Your assignment
Report the number of lines in the records below that hold "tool", and leave out everything else.

Records to use
= Beginning of Section =

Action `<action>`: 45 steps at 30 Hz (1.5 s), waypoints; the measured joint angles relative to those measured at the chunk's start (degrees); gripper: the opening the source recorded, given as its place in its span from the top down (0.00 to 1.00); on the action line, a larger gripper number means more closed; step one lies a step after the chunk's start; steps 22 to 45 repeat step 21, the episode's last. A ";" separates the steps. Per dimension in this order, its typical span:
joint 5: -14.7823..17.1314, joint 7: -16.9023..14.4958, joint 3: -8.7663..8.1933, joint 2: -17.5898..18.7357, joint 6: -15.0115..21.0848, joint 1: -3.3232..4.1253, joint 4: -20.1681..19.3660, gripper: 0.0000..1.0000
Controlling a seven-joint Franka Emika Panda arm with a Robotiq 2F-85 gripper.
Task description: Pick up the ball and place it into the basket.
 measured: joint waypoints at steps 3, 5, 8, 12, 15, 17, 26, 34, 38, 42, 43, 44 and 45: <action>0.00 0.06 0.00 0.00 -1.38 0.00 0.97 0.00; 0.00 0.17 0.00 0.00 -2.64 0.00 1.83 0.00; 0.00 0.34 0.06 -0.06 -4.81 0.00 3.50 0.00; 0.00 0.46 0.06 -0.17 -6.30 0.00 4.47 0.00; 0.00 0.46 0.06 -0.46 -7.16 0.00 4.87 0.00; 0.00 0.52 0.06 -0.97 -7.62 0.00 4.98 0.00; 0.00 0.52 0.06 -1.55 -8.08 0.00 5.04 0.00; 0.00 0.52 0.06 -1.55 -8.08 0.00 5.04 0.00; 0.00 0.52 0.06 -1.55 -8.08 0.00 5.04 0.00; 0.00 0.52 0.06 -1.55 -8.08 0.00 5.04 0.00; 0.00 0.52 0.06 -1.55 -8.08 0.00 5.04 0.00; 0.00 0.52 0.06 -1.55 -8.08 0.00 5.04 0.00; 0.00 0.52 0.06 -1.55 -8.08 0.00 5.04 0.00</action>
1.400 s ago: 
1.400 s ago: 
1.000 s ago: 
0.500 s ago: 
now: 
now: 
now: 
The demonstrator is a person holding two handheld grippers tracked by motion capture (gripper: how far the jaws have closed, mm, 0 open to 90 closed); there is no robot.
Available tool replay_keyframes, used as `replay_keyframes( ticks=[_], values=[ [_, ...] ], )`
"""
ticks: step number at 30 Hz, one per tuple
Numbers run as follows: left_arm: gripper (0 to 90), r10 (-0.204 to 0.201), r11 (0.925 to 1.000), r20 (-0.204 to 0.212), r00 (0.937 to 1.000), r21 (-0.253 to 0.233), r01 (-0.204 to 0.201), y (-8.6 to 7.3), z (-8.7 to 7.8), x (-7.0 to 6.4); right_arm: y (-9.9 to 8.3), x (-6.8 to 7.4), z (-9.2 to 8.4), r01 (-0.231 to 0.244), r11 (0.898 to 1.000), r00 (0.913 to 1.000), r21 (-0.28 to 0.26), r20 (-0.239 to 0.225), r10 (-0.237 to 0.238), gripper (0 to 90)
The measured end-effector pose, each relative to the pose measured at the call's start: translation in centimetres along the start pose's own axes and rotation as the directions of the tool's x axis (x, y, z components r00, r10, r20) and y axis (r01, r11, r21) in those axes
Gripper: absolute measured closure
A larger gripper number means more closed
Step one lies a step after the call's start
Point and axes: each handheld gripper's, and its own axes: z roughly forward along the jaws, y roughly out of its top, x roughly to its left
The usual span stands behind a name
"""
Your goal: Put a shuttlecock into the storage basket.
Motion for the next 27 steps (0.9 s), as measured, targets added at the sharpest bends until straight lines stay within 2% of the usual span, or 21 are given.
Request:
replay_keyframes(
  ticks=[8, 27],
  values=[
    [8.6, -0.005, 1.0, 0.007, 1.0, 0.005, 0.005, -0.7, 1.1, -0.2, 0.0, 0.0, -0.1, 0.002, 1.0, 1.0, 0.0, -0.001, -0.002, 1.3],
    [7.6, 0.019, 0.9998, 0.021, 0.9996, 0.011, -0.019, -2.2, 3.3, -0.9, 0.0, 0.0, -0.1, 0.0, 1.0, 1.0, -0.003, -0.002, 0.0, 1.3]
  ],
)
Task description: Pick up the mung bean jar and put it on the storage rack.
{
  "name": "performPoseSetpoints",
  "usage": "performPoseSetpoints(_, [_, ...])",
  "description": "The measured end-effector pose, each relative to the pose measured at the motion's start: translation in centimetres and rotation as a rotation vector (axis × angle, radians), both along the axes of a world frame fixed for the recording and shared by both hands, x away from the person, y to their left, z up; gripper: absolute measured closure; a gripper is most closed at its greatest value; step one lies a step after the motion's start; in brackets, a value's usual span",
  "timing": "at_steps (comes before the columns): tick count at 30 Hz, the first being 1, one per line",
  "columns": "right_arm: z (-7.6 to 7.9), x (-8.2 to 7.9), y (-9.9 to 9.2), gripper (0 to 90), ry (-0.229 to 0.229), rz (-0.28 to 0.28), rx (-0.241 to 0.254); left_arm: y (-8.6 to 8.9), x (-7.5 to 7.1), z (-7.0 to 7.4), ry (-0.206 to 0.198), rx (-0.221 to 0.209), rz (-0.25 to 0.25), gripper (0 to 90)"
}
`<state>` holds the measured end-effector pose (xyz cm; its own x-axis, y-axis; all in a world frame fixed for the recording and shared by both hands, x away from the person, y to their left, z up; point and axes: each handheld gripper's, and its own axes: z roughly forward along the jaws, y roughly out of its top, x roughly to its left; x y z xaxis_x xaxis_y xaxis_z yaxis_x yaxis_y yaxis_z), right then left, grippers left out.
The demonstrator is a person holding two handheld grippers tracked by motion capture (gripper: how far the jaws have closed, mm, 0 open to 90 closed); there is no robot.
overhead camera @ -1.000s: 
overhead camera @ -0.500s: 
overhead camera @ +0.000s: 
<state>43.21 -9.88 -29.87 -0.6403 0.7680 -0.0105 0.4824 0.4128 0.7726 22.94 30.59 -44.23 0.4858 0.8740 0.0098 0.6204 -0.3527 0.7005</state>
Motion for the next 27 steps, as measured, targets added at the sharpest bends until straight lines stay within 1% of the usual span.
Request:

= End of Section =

Answer box
2